Sens. Warren (D-MA) and Hawley (R-MO) introduced S. 3822, the Break Up Big Medicine Act to address vertical integration in the healthcare system. The bill would prohibit parent companies from simultaneously owning medical providers or management services organizations and pharmacy benefit managers or insurers, and would bar prescription drug or medical device wholesalers from owning provider entities. The legislation would require companies to divest prohibited ownership interests within one year of enactment and would impose automatic penalties for noncompliance. This bill builds upon on Sens. Warren and Hawley’s bipartisan Patients Before Monopolies Act by extending similar structural separation requirements to additional segments of the healthcare industry.
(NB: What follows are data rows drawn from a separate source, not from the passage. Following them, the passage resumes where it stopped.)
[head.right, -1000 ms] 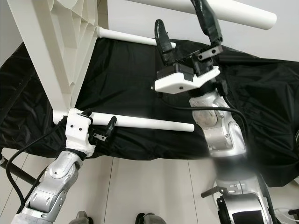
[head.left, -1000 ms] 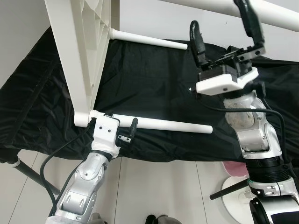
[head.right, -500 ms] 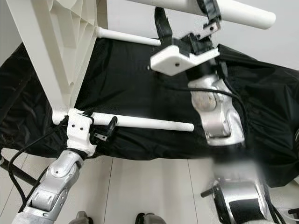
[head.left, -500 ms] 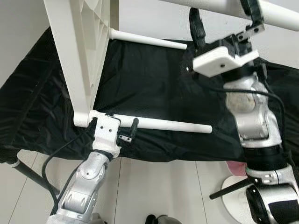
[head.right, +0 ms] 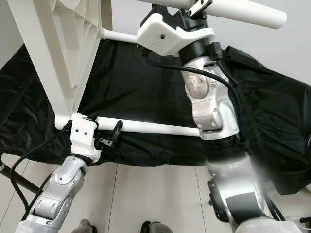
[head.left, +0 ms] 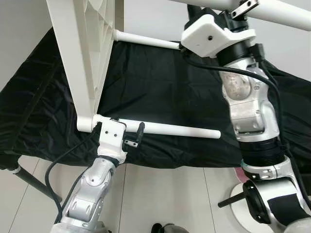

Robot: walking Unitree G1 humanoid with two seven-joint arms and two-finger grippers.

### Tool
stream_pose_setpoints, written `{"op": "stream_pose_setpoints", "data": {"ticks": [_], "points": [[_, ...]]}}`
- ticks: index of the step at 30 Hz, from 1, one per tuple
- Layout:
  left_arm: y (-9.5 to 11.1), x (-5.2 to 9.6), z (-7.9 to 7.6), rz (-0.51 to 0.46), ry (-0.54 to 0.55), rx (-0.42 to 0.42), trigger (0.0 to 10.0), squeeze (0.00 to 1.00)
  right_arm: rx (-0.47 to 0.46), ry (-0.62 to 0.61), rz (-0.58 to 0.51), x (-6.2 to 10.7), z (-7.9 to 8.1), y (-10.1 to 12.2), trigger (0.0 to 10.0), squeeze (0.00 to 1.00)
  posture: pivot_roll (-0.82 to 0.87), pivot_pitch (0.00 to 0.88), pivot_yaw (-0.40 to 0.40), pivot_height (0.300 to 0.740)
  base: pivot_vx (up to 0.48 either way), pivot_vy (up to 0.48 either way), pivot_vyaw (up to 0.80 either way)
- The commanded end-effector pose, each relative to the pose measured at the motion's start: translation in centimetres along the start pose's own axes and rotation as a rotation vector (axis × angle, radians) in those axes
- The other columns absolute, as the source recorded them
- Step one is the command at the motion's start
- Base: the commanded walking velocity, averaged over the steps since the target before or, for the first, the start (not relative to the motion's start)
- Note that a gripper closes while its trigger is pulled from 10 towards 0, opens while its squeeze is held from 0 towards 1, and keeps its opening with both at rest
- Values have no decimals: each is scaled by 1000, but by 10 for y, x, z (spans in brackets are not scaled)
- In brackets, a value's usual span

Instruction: Building children table

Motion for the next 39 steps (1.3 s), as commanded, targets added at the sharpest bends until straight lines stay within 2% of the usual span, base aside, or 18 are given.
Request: {"op": "stream_pose_setpoints", "data": {"ticks": [1, 2, 3, 4, 5, 7, 8, 12, 13, 20, 32, 39], "points": [[-1, 2, -6, 17, -51, 18, 10000, 0, 6, 22, 8, -1, 2, -1, 10000, 0, 74, 117, -97, 740, 0, 0, 0], [-1, 2, -7, 25, -50, 33, 10000, 0, 2, 33, 17, 0, 3, -2, 10000, 0, 74, 117, -98, 740, 0, 0, 0], [-2, 2, -8, 41, -47, 55, 10000, 0, -9, 51, 42, 1, 6, -4, 8471, 0, 74, 117, -98, 740, 0, 0, 0], [-2, 2, -8, 41, -47, 55, 10000, 0, -9, 51, 42, 1, 6, -4, 8471, 0, 74, 117, -98, 740, 0, 0, 0], [-2, 1, -9, 43, -46, 59, 10000, 0, -9, 51, 51, 2, 7, -5, 1451, 0, 74, 118, -98, 740, 0, 0, 0], [-1, 1, -9, 42, -45, 61, 10000, 0, -8, 51, 58, 2, 7, -6, 1451, 0, 74, 118, -98, 740, 0, 0, 0], [-2, 0, -10, 57, -43, 86, 10000, 0, -12, 51, 74, 3, 6, -8, 0, 0, 70, 120, -97, 740, 0, 0, 0], [-2, -5, -9, 84, -14, 166, 10000, 0, -61, 38, 140, 8, 4, -15, 0, 0, 67, 121, -96, 740, 0, 0, 0], [-1, -6, -8, 89, -12, 177, 10000, 0, -87, 27, 176, 10, 1, -17, 0, 0, 67, 121, -96, 740, 0, 0, 0], [2, -10, -9, 103, -3, 221, 10000, 0, -155, -35, 245, 11, -10, -22, 0, 0, 45, 128, -89, 740, 0, 0, 0], [9, -16, -15, 132, -10, 264, 10000, 0, -271, -157, 341, 13, -31, -25, 0, 0, 36, 134, -81, 740, 0, 0, 0], [4, -13, -34, 220, -101, 246, 10000, 0, -291, -236, 387, 17, -42, -27, 0, 0, 29, 139, -83, 740, 0, 0, 0]]}}
Point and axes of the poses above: a point about 5 cm out from each wrist's last joint towards the gripper, its own x axis pointing back from the gripper into the wrist, its own y axis along the axis of the wrist's last joint, z = x × y, the point moved 2 cm from there along -x, pointing out of the wrist towards the gripper, and after that the axes turned 1 degree about x, right-handed, at the moved point
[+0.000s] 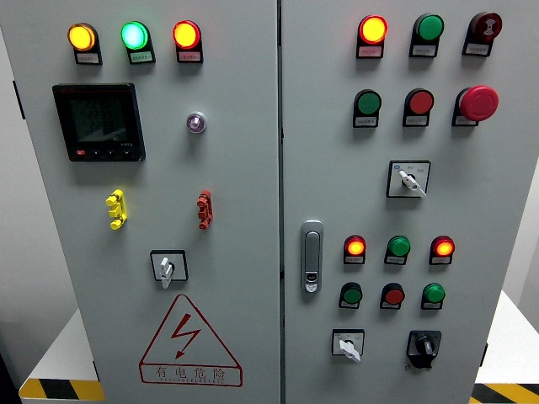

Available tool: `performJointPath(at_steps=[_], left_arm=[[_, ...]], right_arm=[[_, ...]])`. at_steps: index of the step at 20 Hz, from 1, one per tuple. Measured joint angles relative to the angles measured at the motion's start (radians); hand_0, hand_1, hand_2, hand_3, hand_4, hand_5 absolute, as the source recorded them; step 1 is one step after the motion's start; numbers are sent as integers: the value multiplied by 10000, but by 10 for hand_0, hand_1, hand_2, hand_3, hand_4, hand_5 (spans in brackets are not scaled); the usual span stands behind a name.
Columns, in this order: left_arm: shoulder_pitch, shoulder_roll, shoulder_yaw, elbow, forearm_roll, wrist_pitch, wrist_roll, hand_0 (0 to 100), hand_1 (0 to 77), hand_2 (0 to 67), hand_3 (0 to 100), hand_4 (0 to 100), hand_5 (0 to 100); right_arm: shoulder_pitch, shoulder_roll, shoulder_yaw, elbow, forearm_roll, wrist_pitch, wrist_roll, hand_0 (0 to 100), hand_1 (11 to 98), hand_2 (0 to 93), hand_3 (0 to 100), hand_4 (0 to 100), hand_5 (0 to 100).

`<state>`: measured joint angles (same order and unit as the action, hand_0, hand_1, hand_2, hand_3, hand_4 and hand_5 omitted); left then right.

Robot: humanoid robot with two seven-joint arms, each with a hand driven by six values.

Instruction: Turn on light switch 1

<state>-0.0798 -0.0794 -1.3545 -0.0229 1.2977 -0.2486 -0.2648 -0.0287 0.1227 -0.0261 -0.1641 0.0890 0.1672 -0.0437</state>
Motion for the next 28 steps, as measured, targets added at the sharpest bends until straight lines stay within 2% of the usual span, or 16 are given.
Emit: performJointPath(at_steps=[1, 4, 7, 10, 13, 16, 20, 21, 25, 28], left_arm=[[0, -11, -502, -339, 182, 19, -149, 0, 114, 59, 0, 0, 5], [70, -32, -1870, -1865, 790, 31, -275, 0, 148, 82, 20, 82, 66], [408, -16, -2744, -3833, 1734, 33, -252, 0, 159, 96, 47, 149, 86], [954, 41, -2913, -6257, 2069, 17, 53, 0, 162, 106, 63, 181, 107], [1398, 77, -2955, -8826, 2015, -53, 774, 0, 158, 118, 74, 201, 139], [1557, 88, -3035, -10598, 1971, -125, 1446, 0, 153, 122, 89, 248, 175], [1841, 120, -3030, -12692, 1961, -136, 2001, 0, 182, 134, 133, 326, 234], [1923, 146, -3008, -13243, 1953, -136, 2075, 0, 194, 138, 158, 371, 264], [2009, 207, -2949, -14998, 1886, -125, 2173, 0, 220, 154, 240, 419, 306], [2011, 221, -2901, -15963, 1886, -121, 2187, 0, 243, 163, 346, 517, 355]], right_arm=[[0, 0, 0, 0, 0, 0, 0, 0, 225, 0, 110, 230, 147], [6, 0, 0, 0, 0, 0, -2, 0, 225, 0, 109, 230, 147], [1, 0, 0, 0, 0, 0, -4, 0, 225, 0, 109, 230, 147], [8, 0, 0, 0, 0, 0, -4, 0, 225, 0, 109, 230, 147], [3, 0, 0, 0, 0, 0, -3, 0, 225, 0, 109, 230, 147], [-1, 0, 0, 0, 0, 0, -2, 0, 225, 0, 109, 230, 147], [5, 0, 0, 0, 0, 0, -2, 0, 225, 0, 109, 230, 147], [1, 0, 0, 0, 0, 0, -2, 0, 225, 0, 110, 230, 147], [-3, 0, 0, 0, 0, 0, 5, 0, 225, 0, 111, 230, 147], [5, 0, 0, 0, 0, 0, 8, 0, 225, 0, 111, 230, 147]])
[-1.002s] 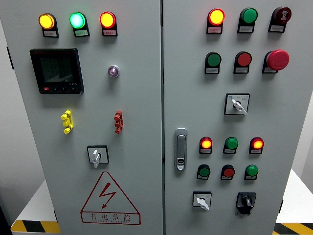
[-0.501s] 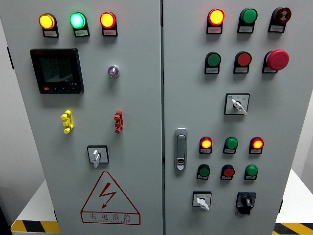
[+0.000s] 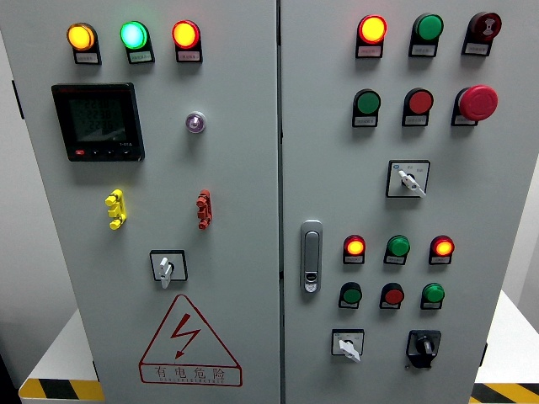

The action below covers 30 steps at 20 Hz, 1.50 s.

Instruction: Turn on light switch 1

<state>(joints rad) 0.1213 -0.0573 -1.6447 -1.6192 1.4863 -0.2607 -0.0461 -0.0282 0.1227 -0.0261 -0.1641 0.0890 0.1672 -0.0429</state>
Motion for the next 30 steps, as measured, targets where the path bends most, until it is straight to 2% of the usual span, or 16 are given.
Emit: performJointPath(at_steps=[2, 5, 9, 11, 13, 17, 20, 24, 28, 30], left_arm=[[-80, 44, 49, -395, 0, 4, 0, 0, 275, 182, 467, 637, 371], [-596, 50, 128, -486, -13, 76, 206, 0, 299, 210, 491, 669, 419], [-1478, -55, 143, -445, -140, 170, 910, 0, 357, 239, 514, 707, 482], [-1886, -82, 204, -428, -186, 375, 1081, 0, 395, 251, 524, 724, 506], [-2249, -141, 353, -418, -197, 964, 1497, 0, 429, 265, 549, 745, 519], [-3024, -264, 696, -358, -198, 2454, 2298, 0, 466, 294, 621, 814, 554], [-3478, -370, 858, -377, -199, 2847, 2897, 0, 469, 310, 646, 828, 570], [-3729, -483, 991, -445, -181, 3165, 3310, 0, 457, 317, 648, 833, 581], [-4311, -477, 1367, -380, -177, 4432, 3904, 0, 474, 333, 659, 851, 586], [-4496, -462, 1440, -367, -161, 4695, 4051, 0, 477, 342, 672, 860, 590]], right_arm=[[-1, 0, 0, 0, 0, 0, -2, 0, 224, 0, 111, 230, 147], [0, 0, 0, 0, 0, 0, -12, 0, 224, 0, 111, 230, 147], [-5, 0, 0, 0, 0, 0, -13, 0, 224, 0, 110, 230, 147], [1, 0, 0, 0, 0, 0, -14, 0, 224, 0, 110, 230, 147], [1, 0, 0, 0, 0, 0, -15, 0, 224, 0, 110, 230, 147], [-6, 0, 0, 0, 0, 0, -9, 0, 225, 0, 110, 230, 147], [0, 0, 0, 0, 0, 0, -6, 0, 225, 0, 110, 230, 147], [1, 5, 0, 0, 0, 0, -6, 0, 225, 0, 110, 230, 147], [-4, 1, 0, 0, 0, 0, -7, 0, 224, 0, 112, 230, 147], [-7, 0, 0, 0, 0, 0, -7, 0, 224, 0, 112, 230, 147]])
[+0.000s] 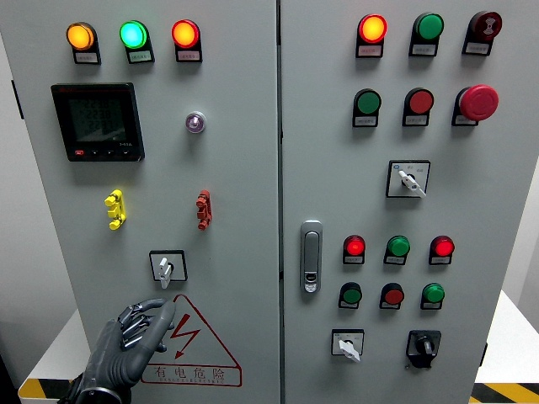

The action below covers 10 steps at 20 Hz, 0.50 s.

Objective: Turn on light switch 1
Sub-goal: 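Raise the left hand up to the black-and-white rotary switch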

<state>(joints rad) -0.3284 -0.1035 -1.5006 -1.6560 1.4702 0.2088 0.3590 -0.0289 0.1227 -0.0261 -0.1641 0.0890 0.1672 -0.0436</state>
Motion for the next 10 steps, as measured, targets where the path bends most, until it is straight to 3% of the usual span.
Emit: performJointPath(at_steps=[4, 10], left_arm=[[-224, 16, 33, 8, 16, 194, 288, 0, 487, 350, 682, 871, 603], [-656, 83, 50, 36, 68, 909, 633, 0, 554, 375, 702, 890, 625]], right_arm=[[4, -1, 0, 0, 0, 0, 0, 0, 224, 0, 110, 230, 147], [9, -1, 0, 0, 0, 0, 0, 0, 224, 0, 110, 230, 147]])
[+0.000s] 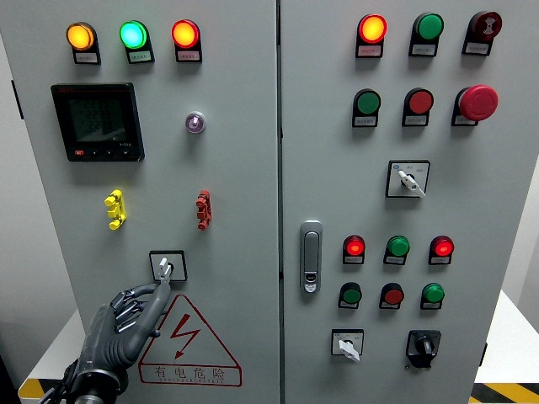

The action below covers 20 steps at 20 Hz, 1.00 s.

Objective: Turn on light switch 1
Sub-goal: 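Raise the left hand up to the black-and-white rotary switch, then position the left hand fingers around the rotary switch knob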

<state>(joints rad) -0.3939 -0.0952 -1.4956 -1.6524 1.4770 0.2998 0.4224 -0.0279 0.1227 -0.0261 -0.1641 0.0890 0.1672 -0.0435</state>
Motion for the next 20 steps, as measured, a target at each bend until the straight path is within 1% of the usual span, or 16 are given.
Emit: performJointPath(at_steps=[3, 5, 8, 14, 17, 20], left_arm=[[-72, 26, 0, 2, 1, 68, 154, 0, 569, 383, 704, 896, 628], [-118, 31, 1, 3, 2, 144, 174, 0, 609, 388, 713, 906, 627], [-207, 32, 1, 3, 14, 293, 178, 0, 638, 394, 723, 911, 638], [-368, 39, 1, 18, 17, 440, 205, 0, 657, 399, 730, 917, 647], [-435, 33, 1, 28, 17, 534, 224, 0, 652, 403, 745, 927, 655], [-510, 43, 1, 73, 17, 675, 390, 0, 646, 407, 752, 935, 664]], right_arm=[[-2, 0, 0, 0, 0, 0, -4, 0, 224, 0, 110, 230, 147], [-2, 0, 0, 0, 0, 0, -4, 0, 224, 0, 110, 230, 147], [-7, 0, 0, 0, 0, 0, -5, 0, 224, 0, 110, 230, 147], [-8, 0, 0, 0, 0, 0, -10, 0, 224, 0, 111, 230, 147], [-7, 0, 0, 0, 0, 0, -3, 0, 224, 0, 110, 230, 146], [-1, 0, 0, 0, 0, 0, 2, 0, 224, 0, 110, 230, 146]])
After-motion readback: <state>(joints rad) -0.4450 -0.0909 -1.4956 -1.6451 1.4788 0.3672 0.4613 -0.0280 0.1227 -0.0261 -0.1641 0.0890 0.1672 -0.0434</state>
This bill’s introduction follows the recent health insurance executive hearings at the House Ways and Means and Energy and Commerce Committees. Vertical integration was also a topic at this week’s Energy and Commerce prescription drug supply chain hearing.

QUICK HITS


  • FDA announces RFI on common food preservative. In a press release, the US Food and Drug Administration (FDA) issued an RFI to evaluate the safety of butylated hydroxyanisole, a widely used chemical preservative in food. This action follows an initiative outlined in the Make America Healthy Again Commission Strategy Report, which identified post-market review of chemical food additives as a key priority.
  • CBO publishes report on budget and economic outlook for 2026 – 2036. The Congressional Budget Office (CBO) report states that the healthcare provisions in the OBBBA will reduce primary deficits over the 2025 – 2034 period by $1 trillion, reduce Medicaid enrollment by 12.9 million, and will increase the number of people without health insurance by 7.5 million in 2034.
  • ASTP/ONC hosts annual meeting. The Assistant Secretary for Technology Policy/Office of the National Coordinator for Health Information Technology (ASTP/ONC) outlined its decertification proposals in HTI-5 and its plans for HTI-6 and continued focused on improving interoperability. Officials also announced that nearly 500 million health records have been exchanged through the Trusted Exchange Framework and Common Agreement, up from roughly 10 million in January 2025.
  • Bipartisan, bicameral Congressional letter urges exemption from new H-1B visa fee for medical providers. In a letter led by Reps. Lawler (R-NY) and Clarke (D-NY), 100 lawmakers called on US Department of Homeland Security (DHS) Secretary Noem to exempt the healthcare sector from the new $100,000 H-1B petition fee. The letter states if implemented, the fee would worsen severe workforce shortages, destabilize financially strained hospitals, and diminish access to care in rural and urban communities nationwide.

NEXT WEEK’S DIAGNOSIS


Both the House and Senate are scheduled to be out of session next week. In the absence of a confirmed agreement between Republicans and Democrats on DHS funding, or another stopgap continuing resolution, a partial government shutdown affecting only DHS programs would begin at midnight on Friday. In the coming weeks, we anticipate the release of the president’s FY 2027 budget request, along with his annual State of the Union address, which is scheduled for February 24, 2026.